Fig. 12. DMS inhibits SOCE in a calcium-independent manner.

Fura-loaded PMN were incubated in 20 μm BAPTA for 9 min at room temperature. A, cells were exposed to vehicle only (Me₂SO) at 30 s. Samples were then observed in the cuvette for 10 min. At that time, a mixture of 500 μm Mn²⁺ and 1.5 mm Ca²⁺ was added where indicated to quench Fura. In B, the cells were exposed to TG (500 nm) at 30 s. Again, 500 μm Mn²⁺ and 1.5 mm Ca²⁺ were added at the time indicated. In C, cells were pretreated for 1 min with 10 μm DMS and then exposed to TG (500 nm) at 30 s. Again, after allowing 10 min for store depletion, Mn²⁺ and Ca²⁺ were added.
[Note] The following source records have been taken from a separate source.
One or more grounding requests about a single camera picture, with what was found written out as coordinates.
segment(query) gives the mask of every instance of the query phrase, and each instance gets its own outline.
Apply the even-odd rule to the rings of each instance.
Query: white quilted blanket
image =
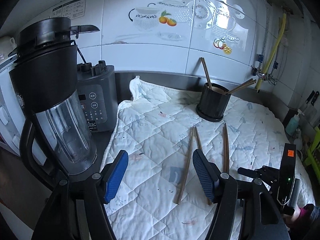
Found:
[[[122,149],[129,165],[121,186],[105,206],[113,231],[122,239],[204,239],[215,205],[209,206],[190,163],[182,201],[176,205],[192,126],[197,126],[203,151],[220,170],[223,163],[222,127],[228,125],[230,174],[238,167],[279,168],[288,140],[284,127],[266,107],[231,96],[222,122],[200,118],[195,111],[201,93],[157,86],[136,77],[130,82],[132,101],[118,107],[118,120],[105,150],[101,170]],[[298,205],[314,203],[309,177],[297,159],[302,179]],[[242,208],[236,211],[231,239],[237,239]]]

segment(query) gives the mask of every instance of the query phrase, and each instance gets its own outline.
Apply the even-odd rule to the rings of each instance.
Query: orange sticker
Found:
[[[288,150],[288,156],[289,157],[294,157],[294,151],[293,150]]]

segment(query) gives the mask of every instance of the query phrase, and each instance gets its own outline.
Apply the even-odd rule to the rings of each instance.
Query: wooden chopstick
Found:
[[[200,136],[199,136],[199,133],[198,133],[198,128],[196,126],[195,126],[195,130],[196,130],[196,139],[197,139],[198,147],[203,152],[201,141],[200,141]],[[208,205],[212,205],[212,202],[211,202],[211,200],[209,198],[207,198],[207,201],[208,201]]]
[[[224,151],[224,163],[223,163],[223,172],[226,172],[229,174],[229,140],[228,140],[228,130],[227,130],[227,124],[224,123],[223,127],[223,151]]]
[[[189,143],[188,159],[187,159],[187,162],[186,162],[186,166],[184,167],[184,173],[183,173],[183,178],[182,178],[182,182],[181,182],[181,186],[180,186],[180,191],[179,191],[179,194],[178,194],[178,197],[177,197],[177,204],[178,205],[181,203],[182,194],[183,194],[184,187],[185,187],[186,181],[187,181],[187,176],[188,176],[188,171],[189,171],[189,166],[190,166],[190,160],[191,160],[191,155],[192,155],[193,131],[194,131],[194,127],[192,127],[192,130],[191,130],[191,142]]]
[[[205,77],[207,78],[208,87],[212,90],[212,85],[211,85],[211,81],[210,81],[210,76],[209,76],[207,64],[205,63],[204,57],[201,57],[200,59],[201,59],[201,62],[202,62],[202,66],[203,66],[203,70],[204,70],[204,73],[205,73]]]
[[[257,81],[254,80],[254,79],[249,79],[249,80],[247,80],[246,82],[242,83],[241,85],[235,87],[234,89],[226,92],[225,95],[230,95],[230,94],[232,94],[232,93],[234,93],[234,92],[236,92],[236,91],[238,91],[238,90],[241,90],[241,89],[244,89],[244,88],[246,88],[246,87],[248,87],[248,86],[251,86],[251,85],[255,84],[256,82],[257,82]]]

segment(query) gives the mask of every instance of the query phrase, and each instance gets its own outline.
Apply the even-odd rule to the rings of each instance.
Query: white appliance
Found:
[[[19,142],[25,117],[13,90],[9,75],[9,72],[15,66],[15,60],[16,55],[9,57],[0,64],[0,147],[20,156]],[[52,133],[53,131],[49,133],[52,136],[47,139],[51,145],[55,145],[56,138]],[[32,145],[32,153],[38,163],[44,165],[46,157],[36,141]]]

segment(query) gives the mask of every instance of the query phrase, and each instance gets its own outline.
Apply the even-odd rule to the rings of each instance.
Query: yellow gas pipe
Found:
[[[276,50],[277,50],[277,48],[279,46],[280,40],[281,40],[281,38],[283,36],[286,19],[287,19],[287,15],[284,13],[283,14],[283,19],[282,19],[282,25],[281,25],[281,29],[280,29],[279,34],[278,34],[277,41],[276,41],[276,43],[274,44],[274,46],[273,46],[273,48],[271,50],[271,54],[270,54],[270,56],[268,58],[267,63],[265,64],[265,66],[262,69],[263,73],[268,73],[268,69],[270,67],[270,64],[271,64],[271,61],[273,59],[273,56],[275,55]],[[256,85],[256,90],[257,91],[259,91],[261,84],[262,84],[262,79],[259,79],[258,82],[257,82],[257,85]]]

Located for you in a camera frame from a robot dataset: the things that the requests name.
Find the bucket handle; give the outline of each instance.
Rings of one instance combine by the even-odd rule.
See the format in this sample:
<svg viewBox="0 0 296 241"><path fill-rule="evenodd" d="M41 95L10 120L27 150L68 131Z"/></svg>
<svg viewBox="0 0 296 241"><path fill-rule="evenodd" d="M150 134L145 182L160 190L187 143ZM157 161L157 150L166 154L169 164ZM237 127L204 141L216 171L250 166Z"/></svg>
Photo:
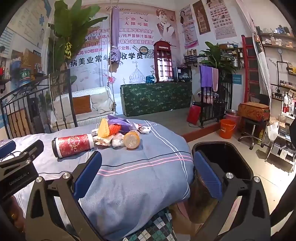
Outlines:
<svg viewBox="0 0 296 241"><path fill-rule="evenodd" d="M231 130L229 130L229 131L232 131L235 128L235 126L236 125L234 125L234 127ZM221 129L221 131L226 132L226 130L223 130L223 129Z"/></svg>

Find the floor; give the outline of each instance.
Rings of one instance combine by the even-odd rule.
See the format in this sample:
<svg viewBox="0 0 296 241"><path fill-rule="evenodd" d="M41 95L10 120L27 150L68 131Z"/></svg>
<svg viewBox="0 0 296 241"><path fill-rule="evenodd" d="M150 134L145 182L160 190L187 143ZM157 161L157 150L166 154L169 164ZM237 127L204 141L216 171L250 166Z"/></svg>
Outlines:
<svg viewBox="0 0 296 241"><path fill-rule="evenodd" d="M293 173L288 173L291 169L291 165L284 160L270 155L267 162L264 162L266 158L265 152L267 151L267 147L261 148L259 145L255 145L253 150L249 150L249 142L248 138L246 140L242 139L241 142L238 142L239 134L235 134L231 139L225 140L218 135L218 132L213 132L208 134L202 138L191 141L188 143L189 147L192 148L194 144L203 141L228 141L235 145L238 151L241 153L243 158L246 160L248 165L252 168L254 176L260 177L262 181L262 185L264 187L266 198L269 206L269 212L271 213L276 205L278 204L281 196L287 189L290 182L295 177L295 171ZM233 215L231 215L226 223L224 224L220 233L223 233L229 230L233 219L235 217L236 211L238 207L235 209ZM274 234L276 231L280 230L285 221L288 219L289 215L282 220L279 224L271 228L271 234ZM178 241L186 241L190 240L189 235L178 235Z"/></svg>
<svg viewBox="0 0 296 241"><path fill-rule="evenodd" d="M189 108L183 108L183 109L169 110L169 111L138 115L138 116L126 117L123 114L117 115L117 116L121 118L128 118L128 119L153 121L165 126L169 130L182 136L186 133L193 132L195 130L200 130L200 128L198 127L199 123L197 124L197 126L195 126L193 124L189 124L186 121L188 112L189 112ZM216 123L216 120L209 120L204 123L204 127L207 127L214 123Z"/></svg>

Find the blue gripper pad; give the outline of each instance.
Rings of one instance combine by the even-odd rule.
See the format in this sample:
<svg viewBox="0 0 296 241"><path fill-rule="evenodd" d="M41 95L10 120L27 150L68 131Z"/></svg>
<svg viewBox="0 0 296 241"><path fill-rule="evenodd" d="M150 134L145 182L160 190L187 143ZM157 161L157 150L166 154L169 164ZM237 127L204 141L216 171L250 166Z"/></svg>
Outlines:
<svg viewBox="0 0 296 241"><path fill-rule="evenodd" d="M94 156L87 160L87 165L74 183L74 198L78 200L83 198L87 193L91 183L102 165L102 155L96 152Z"/></svg>
<svg viewBox="0 0 296 241"><path fill-rule="evenodd" d="M15 142L10 141L0 147L0 159L6 157L9 153L13 152L16 148Z"/></svg>
<svg viewBox="0 0 296 241"><path fill-rule="evenodd" d="M223 197L222 183L199 151L195 153L193 162L211 196L221 200Z"/></svg>

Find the dome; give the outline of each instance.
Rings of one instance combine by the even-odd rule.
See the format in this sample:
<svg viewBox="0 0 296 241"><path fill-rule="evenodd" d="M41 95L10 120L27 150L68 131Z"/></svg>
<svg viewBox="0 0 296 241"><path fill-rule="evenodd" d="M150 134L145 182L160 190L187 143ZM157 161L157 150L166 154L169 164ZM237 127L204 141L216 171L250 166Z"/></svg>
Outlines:
<svg viewBox="0 0 296 241"><path fill-rule="evenodd" d="M129 83L130 84L142 84L142 83L145 83L145 76L138 69L137 63L136 63L135 71L130 75Z"/></svg>

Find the rolling stool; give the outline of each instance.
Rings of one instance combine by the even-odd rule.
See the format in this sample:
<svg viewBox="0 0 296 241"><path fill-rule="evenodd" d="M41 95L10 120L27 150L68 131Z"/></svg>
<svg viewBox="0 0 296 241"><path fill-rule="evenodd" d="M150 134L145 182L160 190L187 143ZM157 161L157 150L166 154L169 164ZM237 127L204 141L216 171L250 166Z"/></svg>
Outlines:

Fluorescent intensity (FI) was monitored at both 340/380 nm (not shown) and at 360 nm, as shown (FI₃₆₀). No 340/380 nm [Ca²⁺]_i release transient was seen at any time (data not shown). On Mn²⁺ addition, a small initial drop in total fluorescence at 360 nm is noted due to quenching of Fura in the media, but no Mn²⁺ entry into the cells was detected in the absence of prior store depletion (A). In contrast, prior TG treatment (B) caused rapid Mn²⁺ entry. TG-dependent Mn²⁺ entry was blocked by prior treatment with DMS (C). Linear curve-fitting (SigmaPlot) was then performed on the FI₃₆₀ after Mn²⁺ addition (n = 3–4 independent experiments per condition). This revealed a mean slope of −2.3 ± 0.6 units/s after treatment with vehicle only. The FI₃₆₀ slope decreased to −14.9 ± 0.9 units/s in TG-treated cells but was returned to unstimulated levels (−3.1 ± 0.4 units/s) by DMS pretreatment (p < 0.01, analysis of variance/Tukey's test). The data show that DMS inhibits the calcium entry response to TG store depletion in a [Ca²⁺]_i -independent fashion.